Где-то в углу радостно бормотало о снежной погоде позабытое радио, а витавшая в остатках эйфории Рене не слышала ничего, кроме быстрого стука большого упрямого сердца. Такого живого. Громкого. Четкого. Она смежила веки и прижалась теснее к груди Энтони, стараясь запомнить этот восхитительный звук. И никто из них не знал, сколько прошло времени, прежде чем Ланг осторожно пошевелился.
– Мне все-таки надо ехать, – донесся до нее вздох, и Рене сильнее стиснула в объятиях широкие плечи. Энтони хохотнул. – Давай же, моя девчонка. Больные сами себя не исцелят, как бы нам ни хотелось. Я не Лазарь.
– Составить тебе компанию? – прошептала она, а сама не сдвинулась ни на сантиметр. Последовала пауза, словно Ланг действительно обдумывал такую возможность. А потом последовал категоричный отказ.
– У тебя выходной. К тому же, для событий прошлого вечера ты слишком мало спала.
– Подумай…
– Нет. – Макушки коснулся поцелуй, и Рене, как куклу, перекатили на скомканное одеяло. – Я вернусь вечером, и мы съездим за кое-какими вещами.
Ничего не значащая на первый взгляд фраза прозвучала небрежно.
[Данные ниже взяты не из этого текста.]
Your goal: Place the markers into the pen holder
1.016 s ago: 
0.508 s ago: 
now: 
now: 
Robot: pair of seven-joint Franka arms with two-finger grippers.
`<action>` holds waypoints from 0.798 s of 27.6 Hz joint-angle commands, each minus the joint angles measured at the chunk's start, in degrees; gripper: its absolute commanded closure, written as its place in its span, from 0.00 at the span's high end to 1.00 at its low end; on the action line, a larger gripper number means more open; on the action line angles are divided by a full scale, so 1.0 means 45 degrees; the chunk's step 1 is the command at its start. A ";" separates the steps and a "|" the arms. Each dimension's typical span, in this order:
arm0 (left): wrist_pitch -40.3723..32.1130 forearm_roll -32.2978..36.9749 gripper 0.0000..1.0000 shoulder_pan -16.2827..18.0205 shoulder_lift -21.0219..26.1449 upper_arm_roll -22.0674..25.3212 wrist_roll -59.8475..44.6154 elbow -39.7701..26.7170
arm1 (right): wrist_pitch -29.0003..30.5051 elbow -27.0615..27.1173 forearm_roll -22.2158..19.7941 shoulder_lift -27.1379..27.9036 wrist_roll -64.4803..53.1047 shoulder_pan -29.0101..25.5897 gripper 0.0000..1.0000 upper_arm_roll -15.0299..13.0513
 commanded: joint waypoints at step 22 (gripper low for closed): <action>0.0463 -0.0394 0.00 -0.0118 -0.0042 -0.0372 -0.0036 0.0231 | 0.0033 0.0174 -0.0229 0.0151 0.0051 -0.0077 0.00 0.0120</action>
Так обыденно. Беспечно, что в пору было весело кивнуть и согласиться. Но все же Рене замерла. Она вскинула на Тони недоуменный взгляд, но увидела лишь спину резко поднявшегося с кровати мужчины. Ланг потянулся за свитером, да и вообще вел себя так, будто уже все решил. За Рене, за себя, за весь этот мир. Нет, не сказать, что у неё самой были большие планы на вечер, и, быть может, ей все это померещилось, но что-то внутри вдруг гадко зашевелилось. Однако в следующий миг Энтони вдруг улыбнулся, и она не нашла в себе сил не улыбнуться в ответ. Кажется, прямо сейчас он был счастлив.
– В шесть. Будь готова, – шепнул он куда-то Рене в волосы, прежде чем в последний раз поцеловал и вышел из спальни.